Parallelization of long operations
I often have to deal with tasks that require very high performance from a database when processing large amounts of data. Today I will talk about a very simple but effective technique that can help you out if the database no longer keeps up with the amount of data that is being accumulated and needs to be processed. The method does not depend on the database, but out of habit I publish on the PostgreSQL blog, and the example will be on it. Let's move on to the example.
Suppose we are talking about the simplest billing (it is clear that the method is applicable not only for billing, but with it it will look quite clearly). The table in which data about calls of subscribers is collected will in our case have the following format:
So that's all simple. Call data is put on this plate at an insane rate, and should be charged for a reasonable amount of time.
For billing, we have a database function with the following signature:
We carry out billing every 5 minutes by running this request:
And at one point, we understand that this request simply does not have time to complete in 5 minutes. During this time, even more data runs up, then more, and now we sit and wait for the night when the stream weakens a little, and the queue finally rakes. Such is the prospect. It must be said that we did not sit and wait alone. Together with us, we spent 3 (for example) remaining kernels of our server, while one was piling over the request. PostgreSQL, unfortunately, does not know how to parallelize queries, but in our case this is not necessary. Much better results will come from a very simple and obvious trick. We create an index for the function "remainder of dividing subscriber_id by 4":
And now run in four threads (for example, four different jobs):
where mod is 0,1,2 or 3 (for each stream its own).
This technique solves problems with locks that may occur if two different flows get a call from one subscriber. Also, in parallel, these jobs will work out faster than if we hoped to parallelize the database itself (if we have not postgre, but an Oracle, for example).
The method is applicable for any database supporting a function index (Oracle, Postgresql). In the case of MSSQL, you can create a calculated column and an index on it. There is no support for functional indexes in MySQL, but, as a workaround, you can create a new column with an index on it and update it with a trigger.
Spherical horse
Suppose we are talking about the simplest billing (it is clear that the method is applicable not only for billing, but with it it will look quite clearly). The table in which data about calls of subscribers is collected will in our case have the following format:
CREATE TABLE billing.calls
(
call_id BIGINT,
call_time TIMESTAMP,
subscriber_id INTEGER,
duration INTERVAL
);
* This source code was highlighted with Source Code Highlighter.
So that's all simple. Call data is put on this plate at an insane rate, and should be charged for a reasonable amount of time.
For billing, we have a database function with the following signature:
FUNCTION calculate(IN subscriber_id INTEGER, IN duration INTERVAL, OUT status_code text) RETURNS void
* This source code was highlighted with Source Code Highlighter.
We carry out billing every 5 minutes by running this request:
SELECT calculate(subscriber_id, duration) FROM billing.calls;
* This source code was highlighted with Source Code Highlighter.
And at one point, we understand that this request simply does not have time to complete in 5 minutes.

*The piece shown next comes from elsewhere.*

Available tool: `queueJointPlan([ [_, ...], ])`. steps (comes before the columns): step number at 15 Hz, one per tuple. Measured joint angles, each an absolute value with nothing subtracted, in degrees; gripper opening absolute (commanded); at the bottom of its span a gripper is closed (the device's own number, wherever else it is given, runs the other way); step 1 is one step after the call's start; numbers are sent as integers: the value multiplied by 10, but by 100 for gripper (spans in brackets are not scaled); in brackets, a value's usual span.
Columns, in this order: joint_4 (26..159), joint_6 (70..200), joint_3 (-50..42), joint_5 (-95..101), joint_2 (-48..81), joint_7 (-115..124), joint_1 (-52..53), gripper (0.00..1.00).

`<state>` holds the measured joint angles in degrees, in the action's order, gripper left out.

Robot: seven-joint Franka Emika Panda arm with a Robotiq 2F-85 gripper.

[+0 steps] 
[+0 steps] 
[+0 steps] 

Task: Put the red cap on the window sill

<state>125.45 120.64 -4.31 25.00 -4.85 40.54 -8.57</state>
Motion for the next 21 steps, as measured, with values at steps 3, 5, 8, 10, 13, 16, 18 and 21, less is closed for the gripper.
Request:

During this time, even more data runs up, then more, and now we sit and wait for the night when the stream weakens a little, and the queue finally rakes. Such is the prospect. It must be said that we did not sit and wait alone. Together with us, we spent 3 (for example) remaining kernels of our server, while one was piling over the request. PostgreSQL, unfortunately, does not know how to parallelize queries, but in our case this is not necessary. Much better results will come from a very simple and obvious trick. We create an index for the function "remainder of dividing subscriber_id by 4":
CREATE INDEX billing.calls_subscriber_id_mod_idx ON billing.calls USING btree ((subscriber_id % 4));
* This source code was highlighted with Source Code Highlighter.
And now run in four threads (for example, four different jobs):
SELECT calculate(subscriber_id, duration) FROM billing.calls WHERE subscriber_id % 4 = @mod;
* This source code was highlighted with Source Code Highlighter.
where mod is 0,1,2 or 3 (for each stream its own).
As a result
This technique solves problems with locks that may occur if two different flows get a call from one subscriber. Also, in parallel, these jobs will work out faster than if we hoped to parallelize the database itself (if we have not postgre, but an Oracle, for example).
The method is applicable for any database supporting a function index (Oracle, Postgresql). In the case of MSSQL, you can create a calculated column and an index on it. There is no support for functional indexes in MySQL, but, as a workaround, you can create a new column with an index on it and update it with a trigger.